Ah, in a very on the nose opening, we see Daenerys Stormborn standing in Dragonstone on the day of a storm in an episode entitled Stormborn. The head of the nail has in fact, been hit. The episode also starts with Tyrion trying to explain to us why Khaleesi can’t just ride in with dragons and take over King’s Landing even though she 1000% can do that whenever the fuck she wants but there are still 11 more episodes so there’s time to kill, I suppose.
Red Woman’s role: Remind the audience that the characters in the show have not forgotten about all of the prophecy nonsense. She basically looked directly into the camera and said: “Dear Reddit users, please keep theorizing about ‘The Prince That Was Promised, I swear we haven’t killed that plotline yet.”
Ned Stark, rode south and got beheaded. Robb Stark, went south and got beheaded. Jon Snow, riding south and will probably get head from Daenerys. To be honest, if a Jon Snow/Daenerys Targaryen alliance forms without a hitch I’m going to vomit forever. I swear if Jon Snow and Daenerys ride off into the sunset riding dragons and holding hands I’m going to scream at the top of my lungs like a child.
Shout out to Cersei for giving the ‘Make Westeros Great Again’ Fox News scaremongering about foreigners coming to King’s Landing to rape their wives and take their jobs. It literally always works. Trump wants to grab women by the pussy and Cersei burned down an entire neighborhood. Nope, doesn’t matter. Foreigners are coming.

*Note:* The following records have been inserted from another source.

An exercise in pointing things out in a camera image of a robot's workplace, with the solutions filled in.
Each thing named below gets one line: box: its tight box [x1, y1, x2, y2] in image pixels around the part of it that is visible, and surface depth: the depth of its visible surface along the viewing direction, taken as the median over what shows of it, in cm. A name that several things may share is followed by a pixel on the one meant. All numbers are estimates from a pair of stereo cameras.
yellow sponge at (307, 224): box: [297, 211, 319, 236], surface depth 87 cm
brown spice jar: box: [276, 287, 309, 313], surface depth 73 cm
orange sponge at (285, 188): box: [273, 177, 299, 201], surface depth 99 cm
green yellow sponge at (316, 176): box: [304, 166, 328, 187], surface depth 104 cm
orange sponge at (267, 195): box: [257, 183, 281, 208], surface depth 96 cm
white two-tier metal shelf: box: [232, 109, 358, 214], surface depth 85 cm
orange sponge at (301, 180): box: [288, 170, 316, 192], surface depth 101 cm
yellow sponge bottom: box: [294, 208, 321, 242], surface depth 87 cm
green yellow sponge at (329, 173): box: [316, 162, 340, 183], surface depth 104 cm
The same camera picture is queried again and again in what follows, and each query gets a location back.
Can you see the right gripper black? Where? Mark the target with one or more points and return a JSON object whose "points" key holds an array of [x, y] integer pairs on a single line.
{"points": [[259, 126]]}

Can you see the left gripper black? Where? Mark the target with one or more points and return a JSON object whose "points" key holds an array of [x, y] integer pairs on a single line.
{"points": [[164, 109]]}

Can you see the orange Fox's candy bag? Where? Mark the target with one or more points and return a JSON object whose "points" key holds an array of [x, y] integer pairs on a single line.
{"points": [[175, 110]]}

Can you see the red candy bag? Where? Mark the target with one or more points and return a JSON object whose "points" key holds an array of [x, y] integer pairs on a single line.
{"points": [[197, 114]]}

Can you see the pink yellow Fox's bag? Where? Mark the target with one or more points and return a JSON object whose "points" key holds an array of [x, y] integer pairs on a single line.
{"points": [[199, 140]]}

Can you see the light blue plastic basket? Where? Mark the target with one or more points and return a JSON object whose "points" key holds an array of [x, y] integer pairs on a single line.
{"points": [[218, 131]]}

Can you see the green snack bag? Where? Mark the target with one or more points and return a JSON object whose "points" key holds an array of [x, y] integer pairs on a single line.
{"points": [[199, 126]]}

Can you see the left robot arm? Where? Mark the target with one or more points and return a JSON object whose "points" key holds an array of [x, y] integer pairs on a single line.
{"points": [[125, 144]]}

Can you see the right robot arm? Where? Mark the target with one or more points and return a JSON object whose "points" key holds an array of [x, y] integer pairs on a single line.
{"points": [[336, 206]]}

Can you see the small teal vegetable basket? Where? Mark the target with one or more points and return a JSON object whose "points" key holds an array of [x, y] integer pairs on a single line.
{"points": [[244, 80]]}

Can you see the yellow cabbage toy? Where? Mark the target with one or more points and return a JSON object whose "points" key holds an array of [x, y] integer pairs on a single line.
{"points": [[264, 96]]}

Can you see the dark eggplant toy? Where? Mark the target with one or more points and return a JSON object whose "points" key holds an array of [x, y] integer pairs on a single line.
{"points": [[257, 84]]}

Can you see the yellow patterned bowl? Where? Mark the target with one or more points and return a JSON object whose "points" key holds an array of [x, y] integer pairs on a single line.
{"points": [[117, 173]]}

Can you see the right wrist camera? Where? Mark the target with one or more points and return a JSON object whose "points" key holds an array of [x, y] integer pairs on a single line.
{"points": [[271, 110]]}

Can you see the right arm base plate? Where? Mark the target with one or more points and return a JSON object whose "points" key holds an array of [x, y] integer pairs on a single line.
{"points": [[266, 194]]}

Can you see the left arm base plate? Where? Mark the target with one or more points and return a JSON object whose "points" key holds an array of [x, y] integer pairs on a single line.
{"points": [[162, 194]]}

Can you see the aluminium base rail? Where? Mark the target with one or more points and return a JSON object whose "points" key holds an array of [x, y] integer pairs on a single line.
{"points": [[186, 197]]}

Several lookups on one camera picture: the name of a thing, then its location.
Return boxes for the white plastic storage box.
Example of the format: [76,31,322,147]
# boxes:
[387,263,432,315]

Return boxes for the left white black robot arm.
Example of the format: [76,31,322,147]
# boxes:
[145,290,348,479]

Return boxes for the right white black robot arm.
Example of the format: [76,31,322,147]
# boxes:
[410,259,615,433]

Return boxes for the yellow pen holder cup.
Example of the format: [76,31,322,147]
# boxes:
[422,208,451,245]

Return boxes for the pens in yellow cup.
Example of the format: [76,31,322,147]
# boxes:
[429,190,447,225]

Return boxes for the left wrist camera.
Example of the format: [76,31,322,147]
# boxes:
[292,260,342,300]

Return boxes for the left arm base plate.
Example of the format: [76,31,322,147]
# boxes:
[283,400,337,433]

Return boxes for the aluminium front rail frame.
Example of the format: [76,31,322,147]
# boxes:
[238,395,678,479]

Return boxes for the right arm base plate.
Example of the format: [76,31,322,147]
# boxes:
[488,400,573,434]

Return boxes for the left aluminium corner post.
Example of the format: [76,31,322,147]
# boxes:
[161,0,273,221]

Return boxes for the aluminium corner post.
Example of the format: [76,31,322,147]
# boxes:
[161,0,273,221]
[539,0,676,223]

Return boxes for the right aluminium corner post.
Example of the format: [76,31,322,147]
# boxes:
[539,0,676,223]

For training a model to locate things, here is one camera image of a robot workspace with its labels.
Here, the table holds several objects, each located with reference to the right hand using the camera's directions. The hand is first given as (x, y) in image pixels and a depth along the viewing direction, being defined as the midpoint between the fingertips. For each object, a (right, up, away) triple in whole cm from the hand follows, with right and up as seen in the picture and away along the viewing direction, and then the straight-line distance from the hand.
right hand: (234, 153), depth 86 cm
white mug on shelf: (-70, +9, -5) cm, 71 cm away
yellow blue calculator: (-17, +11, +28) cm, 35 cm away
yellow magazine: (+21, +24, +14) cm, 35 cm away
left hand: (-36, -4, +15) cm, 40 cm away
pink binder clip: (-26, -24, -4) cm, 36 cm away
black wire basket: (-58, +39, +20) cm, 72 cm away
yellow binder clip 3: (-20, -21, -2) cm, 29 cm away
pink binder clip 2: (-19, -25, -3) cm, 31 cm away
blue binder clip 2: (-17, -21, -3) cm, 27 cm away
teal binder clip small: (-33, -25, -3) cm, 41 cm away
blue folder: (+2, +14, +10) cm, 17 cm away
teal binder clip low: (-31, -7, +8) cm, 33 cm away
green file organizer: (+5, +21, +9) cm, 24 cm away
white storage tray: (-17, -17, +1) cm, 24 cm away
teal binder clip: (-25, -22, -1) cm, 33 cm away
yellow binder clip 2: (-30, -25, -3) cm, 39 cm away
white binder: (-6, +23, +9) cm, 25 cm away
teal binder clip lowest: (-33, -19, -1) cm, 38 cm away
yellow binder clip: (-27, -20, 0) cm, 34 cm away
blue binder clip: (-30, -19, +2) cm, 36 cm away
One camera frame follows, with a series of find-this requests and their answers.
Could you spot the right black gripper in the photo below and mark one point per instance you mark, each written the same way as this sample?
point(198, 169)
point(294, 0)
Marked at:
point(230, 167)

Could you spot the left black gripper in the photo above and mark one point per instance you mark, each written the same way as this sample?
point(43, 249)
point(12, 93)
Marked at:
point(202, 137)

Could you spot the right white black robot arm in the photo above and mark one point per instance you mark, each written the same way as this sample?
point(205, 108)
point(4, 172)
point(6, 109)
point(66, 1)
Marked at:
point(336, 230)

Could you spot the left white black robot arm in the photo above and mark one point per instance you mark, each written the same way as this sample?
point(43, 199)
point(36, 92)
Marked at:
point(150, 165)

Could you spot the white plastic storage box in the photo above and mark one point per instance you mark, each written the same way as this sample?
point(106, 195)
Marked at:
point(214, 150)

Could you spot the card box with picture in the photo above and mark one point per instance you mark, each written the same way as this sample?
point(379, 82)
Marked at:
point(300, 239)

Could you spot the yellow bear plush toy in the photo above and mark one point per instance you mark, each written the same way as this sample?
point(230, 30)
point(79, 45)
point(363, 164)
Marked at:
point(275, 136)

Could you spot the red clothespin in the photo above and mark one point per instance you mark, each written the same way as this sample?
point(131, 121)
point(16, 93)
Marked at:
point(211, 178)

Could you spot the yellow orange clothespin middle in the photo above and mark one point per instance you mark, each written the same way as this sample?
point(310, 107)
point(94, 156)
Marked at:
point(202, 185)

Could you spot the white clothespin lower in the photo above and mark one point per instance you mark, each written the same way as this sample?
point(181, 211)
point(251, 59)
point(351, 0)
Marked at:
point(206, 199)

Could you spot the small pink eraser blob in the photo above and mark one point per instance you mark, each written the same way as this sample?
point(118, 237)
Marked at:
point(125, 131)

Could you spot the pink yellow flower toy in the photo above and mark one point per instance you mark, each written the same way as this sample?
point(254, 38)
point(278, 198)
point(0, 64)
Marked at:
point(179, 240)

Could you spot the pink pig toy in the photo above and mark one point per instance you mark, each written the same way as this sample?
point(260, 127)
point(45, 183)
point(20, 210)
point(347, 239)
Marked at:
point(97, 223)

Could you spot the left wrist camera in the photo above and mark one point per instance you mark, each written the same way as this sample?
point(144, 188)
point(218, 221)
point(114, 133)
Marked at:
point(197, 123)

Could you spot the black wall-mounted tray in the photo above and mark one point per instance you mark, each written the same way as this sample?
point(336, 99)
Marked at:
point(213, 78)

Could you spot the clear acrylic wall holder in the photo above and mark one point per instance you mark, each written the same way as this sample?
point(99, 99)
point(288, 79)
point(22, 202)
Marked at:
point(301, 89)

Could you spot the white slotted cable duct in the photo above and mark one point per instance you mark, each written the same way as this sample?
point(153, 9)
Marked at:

But the funniest moment, probably in Game of Thrones history is Theon jumping off that boat like he was caught humping some guy’s wife and had to flee through the window literally seconds after Yara calls him her ‘Protector’. REEEEEEEEEEK, you sonofabitch.
Top vaginas in Game of Thrones history:
3. That one prostitute chick in Winterfell from like, Season 1.
2. Emilia Clarke walking out of that fire, vag out.
1. Theon Greyjoy
- Nymeria’s goons are out here running the Riverlands. Streets raised me.
- Greyworm’s head game is undefeated.
- Jorah/Khaleesi fan fiction may continue.
- Does anyone actually care if the Grejoys and Sand Snakes are wiped off the map? No, is the correct answer.
- Hot Pie’s pie recipe is fire emoji.